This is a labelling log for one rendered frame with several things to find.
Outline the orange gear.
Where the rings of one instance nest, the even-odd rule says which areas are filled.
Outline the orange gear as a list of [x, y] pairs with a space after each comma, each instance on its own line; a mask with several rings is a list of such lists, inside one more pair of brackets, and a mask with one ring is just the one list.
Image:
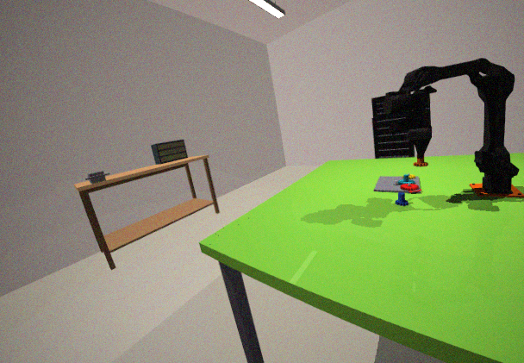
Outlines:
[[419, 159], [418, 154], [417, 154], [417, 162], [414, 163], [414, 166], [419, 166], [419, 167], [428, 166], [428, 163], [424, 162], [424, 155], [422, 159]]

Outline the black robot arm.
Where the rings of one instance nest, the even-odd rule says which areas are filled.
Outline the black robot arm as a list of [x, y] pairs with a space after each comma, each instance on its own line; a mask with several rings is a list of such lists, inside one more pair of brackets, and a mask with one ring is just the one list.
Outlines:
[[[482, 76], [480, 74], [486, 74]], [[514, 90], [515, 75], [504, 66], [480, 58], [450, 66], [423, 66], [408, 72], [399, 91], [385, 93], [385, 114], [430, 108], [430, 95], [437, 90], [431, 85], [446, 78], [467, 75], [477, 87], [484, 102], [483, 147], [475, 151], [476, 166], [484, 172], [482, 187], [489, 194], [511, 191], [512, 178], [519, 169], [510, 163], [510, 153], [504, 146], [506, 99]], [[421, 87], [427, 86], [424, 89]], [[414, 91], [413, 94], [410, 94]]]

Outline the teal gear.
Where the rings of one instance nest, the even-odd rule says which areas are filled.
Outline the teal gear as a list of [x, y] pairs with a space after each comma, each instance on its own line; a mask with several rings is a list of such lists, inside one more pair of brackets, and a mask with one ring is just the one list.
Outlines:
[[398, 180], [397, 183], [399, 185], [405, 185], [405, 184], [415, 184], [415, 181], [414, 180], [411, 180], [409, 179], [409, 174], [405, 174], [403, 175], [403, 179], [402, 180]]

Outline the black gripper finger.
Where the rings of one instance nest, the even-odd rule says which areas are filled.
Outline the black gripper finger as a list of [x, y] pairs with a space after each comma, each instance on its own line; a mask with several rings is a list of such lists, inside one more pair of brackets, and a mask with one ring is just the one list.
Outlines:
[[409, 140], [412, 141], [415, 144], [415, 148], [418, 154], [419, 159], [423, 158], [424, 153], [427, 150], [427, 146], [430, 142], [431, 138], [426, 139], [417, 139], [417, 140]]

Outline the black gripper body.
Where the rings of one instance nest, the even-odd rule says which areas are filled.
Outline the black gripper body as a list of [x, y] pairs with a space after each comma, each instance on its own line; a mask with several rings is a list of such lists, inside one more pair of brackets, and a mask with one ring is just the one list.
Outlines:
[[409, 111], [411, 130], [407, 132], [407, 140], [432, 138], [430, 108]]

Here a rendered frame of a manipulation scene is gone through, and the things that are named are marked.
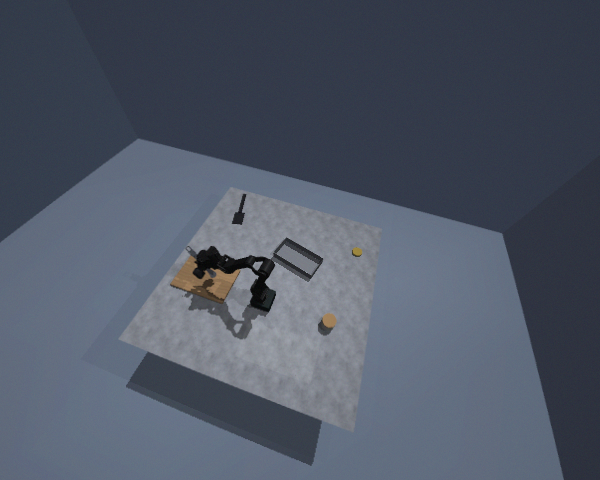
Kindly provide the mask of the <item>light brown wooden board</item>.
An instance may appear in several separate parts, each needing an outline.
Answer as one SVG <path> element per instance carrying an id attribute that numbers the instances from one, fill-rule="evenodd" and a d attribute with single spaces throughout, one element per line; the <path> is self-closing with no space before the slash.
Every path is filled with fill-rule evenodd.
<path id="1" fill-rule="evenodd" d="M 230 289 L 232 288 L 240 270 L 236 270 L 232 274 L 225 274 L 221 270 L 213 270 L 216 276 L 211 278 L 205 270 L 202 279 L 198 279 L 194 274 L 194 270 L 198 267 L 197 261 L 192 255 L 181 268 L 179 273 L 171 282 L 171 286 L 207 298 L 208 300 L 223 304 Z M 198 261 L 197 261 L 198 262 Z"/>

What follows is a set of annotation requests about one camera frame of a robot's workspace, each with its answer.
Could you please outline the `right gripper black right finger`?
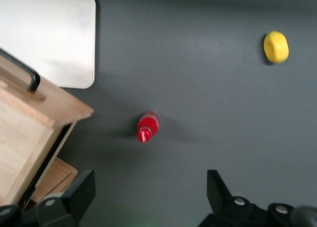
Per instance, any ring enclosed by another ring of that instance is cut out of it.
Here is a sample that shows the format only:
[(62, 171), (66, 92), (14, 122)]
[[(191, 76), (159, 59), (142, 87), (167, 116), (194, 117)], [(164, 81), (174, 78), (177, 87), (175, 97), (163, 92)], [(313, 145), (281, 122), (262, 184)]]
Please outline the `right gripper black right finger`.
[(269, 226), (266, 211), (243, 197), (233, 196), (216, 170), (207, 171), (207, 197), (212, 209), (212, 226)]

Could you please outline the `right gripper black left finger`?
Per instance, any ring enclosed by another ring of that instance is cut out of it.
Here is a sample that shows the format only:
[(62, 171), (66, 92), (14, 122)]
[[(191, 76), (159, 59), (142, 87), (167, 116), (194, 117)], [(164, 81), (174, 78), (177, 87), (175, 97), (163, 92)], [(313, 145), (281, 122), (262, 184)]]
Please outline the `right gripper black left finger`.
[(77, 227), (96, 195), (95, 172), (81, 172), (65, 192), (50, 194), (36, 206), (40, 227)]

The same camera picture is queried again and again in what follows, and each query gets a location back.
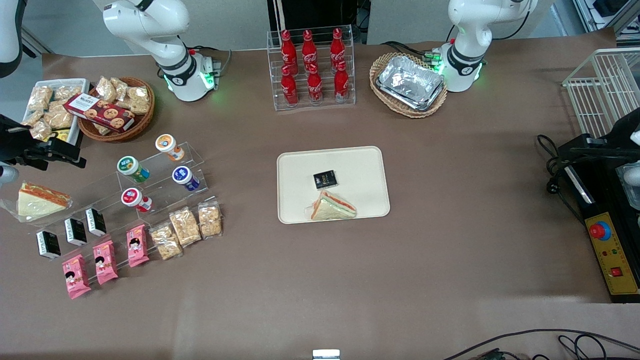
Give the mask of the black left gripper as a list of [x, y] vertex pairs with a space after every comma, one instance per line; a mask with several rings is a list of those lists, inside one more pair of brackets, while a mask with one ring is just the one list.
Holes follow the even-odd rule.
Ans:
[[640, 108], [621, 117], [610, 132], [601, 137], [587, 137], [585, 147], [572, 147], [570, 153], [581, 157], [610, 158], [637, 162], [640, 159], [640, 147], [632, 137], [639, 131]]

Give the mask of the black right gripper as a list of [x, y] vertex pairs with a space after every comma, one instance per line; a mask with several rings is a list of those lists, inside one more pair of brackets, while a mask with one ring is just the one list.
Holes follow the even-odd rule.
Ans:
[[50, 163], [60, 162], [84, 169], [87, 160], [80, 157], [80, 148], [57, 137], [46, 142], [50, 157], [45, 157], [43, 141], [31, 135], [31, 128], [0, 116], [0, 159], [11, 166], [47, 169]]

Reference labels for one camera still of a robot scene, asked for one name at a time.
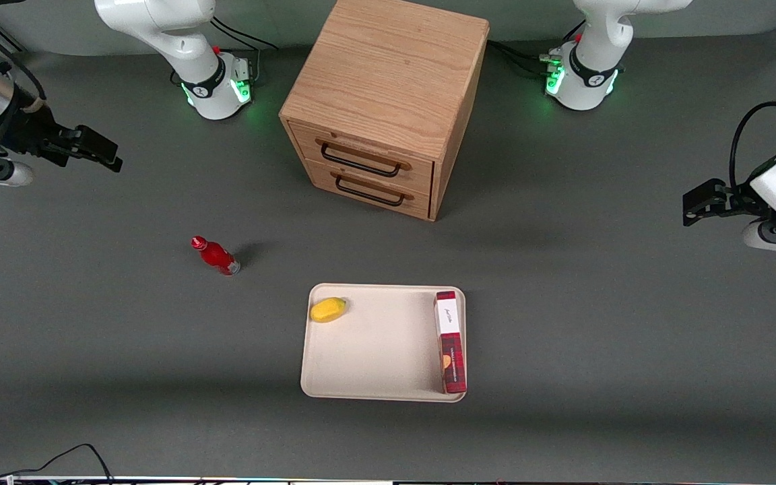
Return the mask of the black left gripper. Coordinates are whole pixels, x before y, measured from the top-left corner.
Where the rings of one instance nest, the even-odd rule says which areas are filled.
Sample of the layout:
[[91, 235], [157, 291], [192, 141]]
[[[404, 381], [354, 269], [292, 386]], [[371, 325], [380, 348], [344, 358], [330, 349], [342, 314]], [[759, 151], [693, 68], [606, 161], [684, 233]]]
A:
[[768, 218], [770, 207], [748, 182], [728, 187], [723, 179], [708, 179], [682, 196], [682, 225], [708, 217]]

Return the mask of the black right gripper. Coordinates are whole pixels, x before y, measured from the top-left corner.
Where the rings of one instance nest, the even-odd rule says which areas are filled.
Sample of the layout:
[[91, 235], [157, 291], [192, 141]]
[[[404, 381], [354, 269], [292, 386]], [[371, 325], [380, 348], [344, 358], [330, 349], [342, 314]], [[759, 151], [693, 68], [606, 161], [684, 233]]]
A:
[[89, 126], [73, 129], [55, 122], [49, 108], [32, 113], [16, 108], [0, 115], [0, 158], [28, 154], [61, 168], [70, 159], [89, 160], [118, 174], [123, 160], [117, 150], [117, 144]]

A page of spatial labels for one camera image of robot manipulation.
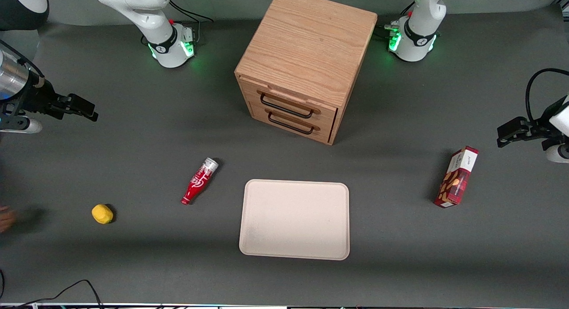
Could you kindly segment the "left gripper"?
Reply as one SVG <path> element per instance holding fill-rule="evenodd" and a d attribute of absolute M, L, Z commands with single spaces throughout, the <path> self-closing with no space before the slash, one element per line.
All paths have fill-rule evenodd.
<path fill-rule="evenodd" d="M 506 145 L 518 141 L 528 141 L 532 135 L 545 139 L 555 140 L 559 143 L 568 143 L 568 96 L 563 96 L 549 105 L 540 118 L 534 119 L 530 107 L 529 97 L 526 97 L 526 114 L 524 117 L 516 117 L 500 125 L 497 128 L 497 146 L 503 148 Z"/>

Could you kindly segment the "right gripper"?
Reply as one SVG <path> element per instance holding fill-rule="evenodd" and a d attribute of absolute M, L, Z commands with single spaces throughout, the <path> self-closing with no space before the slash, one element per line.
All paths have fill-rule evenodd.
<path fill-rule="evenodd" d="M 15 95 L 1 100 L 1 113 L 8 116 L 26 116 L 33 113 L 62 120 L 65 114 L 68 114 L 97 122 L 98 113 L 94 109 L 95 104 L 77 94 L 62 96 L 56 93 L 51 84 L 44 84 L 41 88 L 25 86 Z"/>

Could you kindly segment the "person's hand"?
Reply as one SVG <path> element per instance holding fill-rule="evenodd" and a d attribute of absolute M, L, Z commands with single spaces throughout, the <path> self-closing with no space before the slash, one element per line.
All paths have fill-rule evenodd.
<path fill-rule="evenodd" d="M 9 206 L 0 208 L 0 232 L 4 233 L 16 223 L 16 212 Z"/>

+ + + + + + +

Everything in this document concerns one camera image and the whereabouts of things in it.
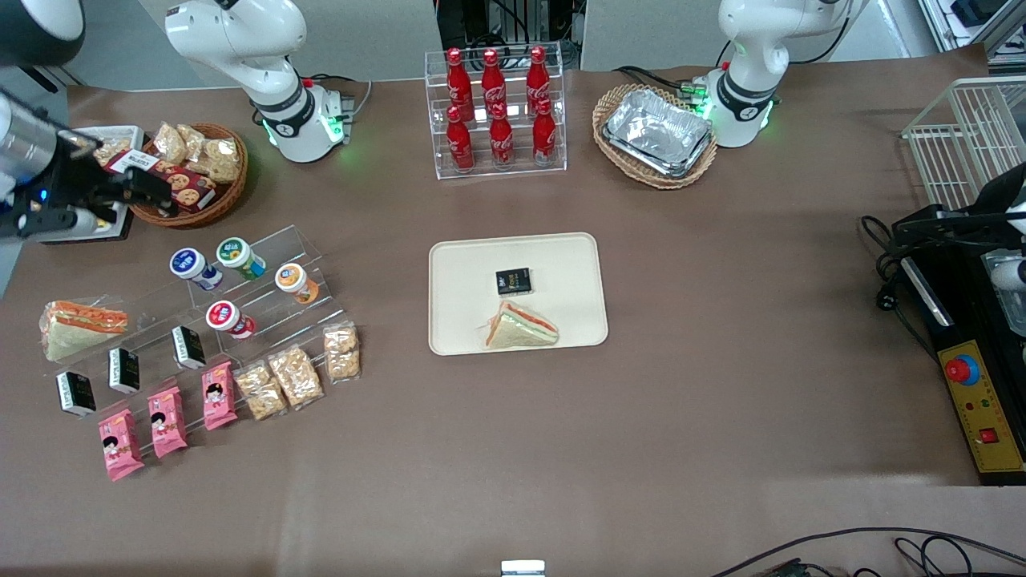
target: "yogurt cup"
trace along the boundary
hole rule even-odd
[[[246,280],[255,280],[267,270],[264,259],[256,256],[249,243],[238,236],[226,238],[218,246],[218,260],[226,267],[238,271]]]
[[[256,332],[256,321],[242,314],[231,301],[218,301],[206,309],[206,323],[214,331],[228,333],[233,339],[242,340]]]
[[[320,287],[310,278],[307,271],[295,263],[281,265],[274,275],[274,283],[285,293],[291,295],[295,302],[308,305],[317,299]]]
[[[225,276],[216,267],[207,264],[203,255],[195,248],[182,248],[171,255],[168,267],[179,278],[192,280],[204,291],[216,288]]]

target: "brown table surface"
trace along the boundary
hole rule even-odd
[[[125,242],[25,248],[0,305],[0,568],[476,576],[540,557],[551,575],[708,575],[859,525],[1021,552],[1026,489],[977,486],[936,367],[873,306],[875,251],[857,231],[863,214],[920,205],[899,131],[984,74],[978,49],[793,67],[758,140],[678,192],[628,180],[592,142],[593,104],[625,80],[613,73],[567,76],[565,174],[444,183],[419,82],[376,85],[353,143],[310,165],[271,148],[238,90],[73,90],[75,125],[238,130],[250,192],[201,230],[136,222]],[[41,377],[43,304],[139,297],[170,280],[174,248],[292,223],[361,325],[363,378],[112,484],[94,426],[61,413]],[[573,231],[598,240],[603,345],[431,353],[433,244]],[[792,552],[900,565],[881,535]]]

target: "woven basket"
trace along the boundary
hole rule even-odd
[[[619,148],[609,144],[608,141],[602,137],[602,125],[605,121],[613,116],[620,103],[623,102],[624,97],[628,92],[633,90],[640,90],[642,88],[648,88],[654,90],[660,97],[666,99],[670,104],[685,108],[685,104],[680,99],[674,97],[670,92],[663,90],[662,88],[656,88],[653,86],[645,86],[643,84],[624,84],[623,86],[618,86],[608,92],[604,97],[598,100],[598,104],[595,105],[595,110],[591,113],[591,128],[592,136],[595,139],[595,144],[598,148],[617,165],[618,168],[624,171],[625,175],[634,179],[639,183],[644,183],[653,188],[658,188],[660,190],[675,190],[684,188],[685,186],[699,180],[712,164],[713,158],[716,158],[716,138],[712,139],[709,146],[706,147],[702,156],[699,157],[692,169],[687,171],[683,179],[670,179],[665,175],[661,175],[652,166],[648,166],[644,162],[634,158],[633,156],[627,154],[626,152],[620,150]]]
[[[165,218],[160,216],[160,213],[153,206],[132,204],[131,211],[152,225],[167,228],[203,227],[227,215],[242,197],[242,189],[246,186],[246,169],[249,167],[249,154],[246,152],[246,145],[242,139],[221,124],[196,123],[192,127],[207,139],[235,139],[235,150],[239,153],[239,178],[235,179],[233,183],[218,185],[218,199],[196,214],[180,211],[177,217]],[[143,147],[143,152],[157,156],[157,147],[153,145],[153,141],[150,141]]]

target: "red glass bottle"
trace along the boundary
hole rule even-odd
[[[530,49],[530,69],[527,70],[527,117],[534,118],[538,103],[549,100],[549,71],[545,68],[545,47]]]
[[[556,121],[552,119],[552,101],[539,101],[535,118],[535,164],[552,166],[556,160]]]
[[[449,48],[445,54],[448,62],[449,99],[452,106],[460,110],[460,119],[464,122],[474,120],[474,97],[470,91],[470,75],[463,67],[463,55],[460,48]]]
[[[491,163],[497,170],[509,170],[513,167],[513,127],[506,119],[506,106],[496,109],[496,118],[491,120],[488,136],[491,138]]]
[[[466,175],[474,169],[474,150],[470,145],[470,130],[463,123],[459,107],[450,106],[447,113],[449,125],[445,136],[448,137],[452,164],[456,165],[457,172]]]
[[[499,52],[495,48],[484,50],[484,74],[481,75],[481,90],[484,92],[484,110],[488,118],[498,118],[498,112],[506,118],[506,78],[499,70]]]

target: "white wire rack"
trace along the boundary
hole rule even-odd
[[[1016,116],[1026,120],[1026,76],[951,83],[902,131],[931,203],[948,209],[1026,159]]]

+ + + + + + +

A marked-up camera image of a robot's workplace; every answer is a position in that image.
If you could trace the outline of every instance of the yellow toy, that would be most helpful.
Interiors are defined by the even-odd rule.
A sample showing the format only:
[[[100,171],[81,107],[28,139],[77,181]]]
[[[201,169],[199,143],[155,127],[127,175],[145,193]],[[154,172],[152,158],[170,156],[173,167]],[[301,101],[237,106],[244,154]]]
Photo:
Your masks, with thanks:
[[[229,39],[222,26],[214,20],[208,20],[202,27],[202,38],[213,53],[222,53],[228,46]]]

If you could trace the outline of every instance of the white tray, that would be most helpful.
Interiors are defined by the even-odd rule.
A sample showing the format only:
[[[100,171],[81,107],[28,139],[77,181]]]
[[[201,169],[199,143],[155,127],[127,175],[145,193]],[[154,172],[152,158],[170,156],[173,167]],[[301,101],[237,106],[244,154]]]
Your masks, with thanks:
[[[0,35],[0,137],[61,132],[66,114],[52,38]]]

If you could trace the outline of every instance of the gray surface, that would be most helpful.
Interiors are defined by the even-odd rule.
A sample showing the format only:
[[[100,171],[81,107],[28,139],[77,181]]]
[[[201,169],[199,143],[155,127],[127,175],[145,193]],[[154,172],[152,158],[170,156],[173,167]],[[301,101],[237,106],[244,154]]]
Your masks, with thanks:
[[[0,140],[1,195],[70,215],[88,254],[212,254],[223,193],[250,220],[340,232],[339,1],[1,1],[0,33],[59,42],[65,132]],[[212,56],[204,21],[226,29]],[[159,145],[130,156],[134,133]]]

+ + + + + + +

--- Task instructions ---
Give only the number of lines in the records that contain the string "Coordinates".

--- Answer section ---
2